→ **HOW TO COMPLETE THIS TASK**: All of the data should be copied exactly, with the pictures left out.

[Dataset entries]
§

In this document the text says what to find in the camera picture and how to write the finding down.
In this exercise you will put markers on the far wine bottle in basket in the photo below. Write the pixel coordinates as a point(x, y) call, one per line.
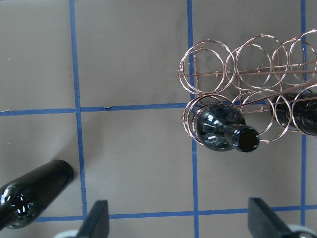
point(296, 110)

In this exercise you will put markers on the near wine bottle in basket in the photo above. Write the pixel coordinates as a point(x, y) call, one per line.
point(221, 127)

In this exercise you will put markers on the wine bottle in basket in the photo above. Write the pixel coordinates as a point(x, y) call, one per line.
point(296, 110)
point(221, 127)

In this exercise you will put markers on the copper wire wine basket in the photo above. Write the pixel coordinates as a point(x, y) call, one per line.
point(247, 77)

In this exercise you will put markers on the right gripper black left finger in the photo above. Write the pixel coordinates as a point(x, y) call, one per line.
point(96, 224)

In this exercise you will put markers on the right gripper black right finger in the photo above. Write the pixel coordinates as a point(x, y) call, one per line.
point(263, 222)

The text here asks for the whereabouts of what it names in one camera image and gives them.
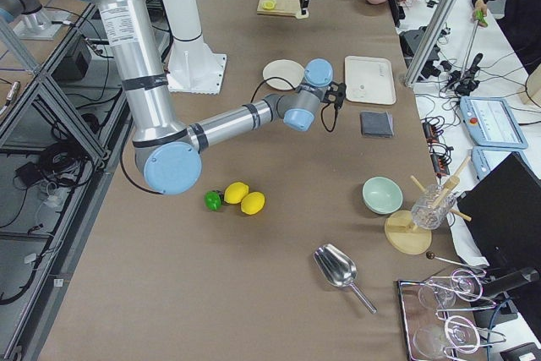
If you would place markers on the round white plate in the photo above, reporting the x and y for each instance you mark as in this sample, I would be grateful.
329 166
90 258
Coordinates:
283 74

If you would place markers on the rectangular white tray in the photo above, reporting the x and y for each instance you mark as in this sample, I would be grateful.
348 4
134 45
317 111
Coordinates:
369 80

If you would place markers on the yellow lemon slice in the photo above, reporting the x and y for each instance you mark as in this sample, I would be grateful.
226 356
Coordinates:
268 5

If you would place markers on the folded grey cloth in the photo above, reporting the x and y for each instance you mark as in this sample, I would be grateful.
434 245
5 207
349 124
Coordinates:
376 124

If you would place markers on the mint green bowl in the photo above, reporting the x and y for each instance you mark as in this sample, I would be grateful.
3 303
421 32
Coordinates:
382 195

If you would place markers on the yellow lemon front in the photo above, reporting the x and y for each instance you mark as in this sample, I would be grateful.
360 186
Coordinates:
252 203

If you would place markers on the yellow lemon back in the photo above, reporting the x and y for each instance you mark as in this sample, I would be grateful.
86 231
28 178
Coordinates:
235 192

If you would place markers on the clear glass cup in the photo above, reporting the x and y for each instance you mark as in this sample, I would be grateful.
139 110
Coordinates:
426 214

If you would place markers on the blue teach pendant upper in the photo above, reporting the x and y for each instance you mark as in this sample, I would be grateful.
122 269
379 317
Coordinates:
490 122

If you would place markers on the blue teach pendant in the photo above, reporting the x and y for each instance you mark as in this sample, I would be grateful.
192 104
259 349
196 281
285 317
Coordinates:
485 159
490 122

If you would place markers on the wooden cup rack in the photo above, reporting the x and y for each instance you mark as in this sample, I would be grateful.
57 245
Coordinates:
408 238

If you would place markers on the green toy pepper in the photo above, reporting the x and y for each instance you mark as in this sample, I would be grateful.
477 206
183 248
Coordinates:
213 200

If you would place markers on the blue teach pendant lower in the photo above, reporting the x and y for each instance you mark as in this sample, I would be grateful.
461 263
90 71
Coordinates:
485 159

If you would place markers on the metal scoop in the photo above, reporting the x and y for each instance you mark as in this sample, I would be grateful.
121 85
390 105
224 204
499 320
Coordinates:
340 271

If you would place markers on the person in black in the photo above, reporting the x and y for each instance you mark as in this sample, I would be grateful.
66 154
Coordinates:
521 26

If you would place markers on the black monitor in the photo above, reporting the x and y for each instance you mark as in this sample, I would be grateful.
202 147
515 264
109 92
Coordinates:
505 211

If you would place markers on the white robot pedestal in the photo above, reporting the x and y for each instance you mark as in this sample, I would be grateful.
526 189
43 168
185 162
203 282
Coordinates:
192 66

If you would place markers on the aluminium frame post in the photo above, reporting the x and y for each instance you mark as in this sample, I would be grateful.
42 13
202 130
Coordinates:
428 41

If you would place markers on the metal wire glass rack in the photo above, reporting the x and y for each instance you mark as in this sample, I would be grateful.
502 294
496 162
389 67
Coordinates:
437 316

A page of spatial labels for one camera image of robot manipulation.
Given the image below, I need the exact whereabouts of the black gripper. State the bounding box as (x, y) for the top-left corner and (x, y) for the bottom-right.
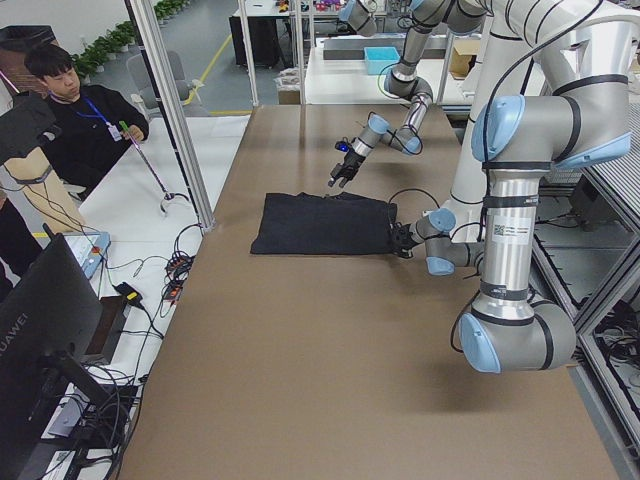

§

→ **COMPLETED EXERCISE**:
In this document the text says what to find in the camera picture and how to write the finding down.
In this exercise you will put markers on the far wine bottle in basket in the photo below. Write the pixel coordinates as a point(x, y) call, one per line.
point(296, 110)

In this exercise you will put markers on the near wine bottle in basket in the photo above. Write the pixel coordinates as a point(x, y) call, one per line.
point(221, 127)

In this exercise you will put markers on the wine bottle in basket in the photo above. Write the pixel coordinates as a point(x, y) call, one per line.
point(296, 110)
point(221, 127)

In this exercise you will put markers on the copper wire wine basket in the photo above. Write the pixel coordinates as a point(x, y) call, one per line.
point(247, 77)

In this exercise you will put markers on the right gripper black left finger in the photo above. Write the pixel coordinates as a point(x, y) call, one per line.
point(96, 224)

In this exercise you will put markers on the right gripper black right finger in the photo above. Write the pixel coordinates as a point(x, y) call, one per line.
point(263, 222)

The text here asks for the whereabouts of what it names in one camera image and gives them.
If you would place markers on the round white plate in the photo above, reporting the x and y for each instance you mark as in this sample, I would be grateful.
329 166
90 258
Coordinates:
283 74

If you would place markers on the rectangular white tray in the photo above, reporting the x and y for each instance you mark as in this sample, I would be grateful.
348 4
134 45
317 111
Coordinates:
369 80

If you would place markers on the yellow lemon slice in the photo above, reporting the x and y for each instance you mark as in this sample, I would be grateful.
226 356
Coordinates:
268 5

If you would place markers on the folded grey cloth in the photo above, reporting the x and y for each instance you mark as in this sample, I would be grateful.
434 245
5 207
349 124
Coordinates:
376 124

If you would place markers on the mint green bowl in the photo above, reporting the x and y for each instance you mark as in this sample, I would be grateful.
3 303
421 32
Coordinates:
382 195

If you would place markers on the yellow lemon front in the photo above, reporting the x and y for each instance you mark as in this sample, I would be grateful.
360 186
Coordinates:
252 203

If you would place markers on the yellow lemon back in the photo above, reporting the x and y for each instance you mark as in this sample, I would be grateful.
86 231
28 178
Coordinates:
235 192

If you would place markers on the clear glass cup in the photo above, reporting the x and y for each instance you mark as in this sample, I would be grateful.
139 110
Coordinates:
426 214

If you would place markers on the blue teach pendant upper in the photo above, reporting the x and y for each instance you mark as in this sample, I would be grateful.
122 269
379 317
Coordinates:
490 122

If you would place markers on the blue teach pendant in the photo above, reporting the x and y for each instance you mark as in this sample, I would be grateful.
192 104
259 349
196 281
285 317
Coordinates:
485 159
490 122

If you would place markers on the wooden cup rack in the photo above, reporting the x and y for each instance you mark as in this sample, I would be grateful.
57 245
Coordinates:
408 238

If you would place markers on the green toy pepper in the photo above, reporting the x and y for each instance you mark as in this sample, I would be grateful.
477 206
183 248
Coordinates:
213 200

If you would place markers on the blue teach pendant lower in the photo above, reporting the x and y for each instance you mark as in this sample, I would be grateful.
461 263
90 71
Coordinates:
485 159

If you would place markers on the metal scoop in the photo above, reporting the x and y for each instance you mark as in this sample, I would be grateful.
121 85
390 105
224 204
499 320
Coordinates:
340 271

If you would place markers on the person in black in the photo above, reporting the x and y for each instance you mark as in this sample, I would be grateful.
66 154
Coordinates:
521 26

If you would place markers on the black monitor in the photo above, reporting the x and y for each instance you mark as in this sample, I would be grateful.
202 147
515 264
109 92
Coordinates:
505 211

If you would place markers on the white robot pedestal in the photo above, reporting the x and y for each instance you mark as in this sample, I would be grateful.
526 189
43 168
185 162
203 282
Coordinates:
192 66

If you would place markers on the aluminium frame post in the photo above, reporting the x and y for each instance you mark as in this sample, I would be grateful.
42 13
202 130
Coordinates:
428 41

If you would place markers on the metal wire glass rack in the photo above, reporting the x and y for each instance you mark as in this sample, I would be grateful.
502 294
496 162
389 67
Coordinates:
437 316

A page of spatial labels for one camera image of robot manipulation.
Given the image below, I need the exact whereabouts of the black gripper. State the bounding box as (x, y) for the top-left corner and (x, y) for the bottom-right.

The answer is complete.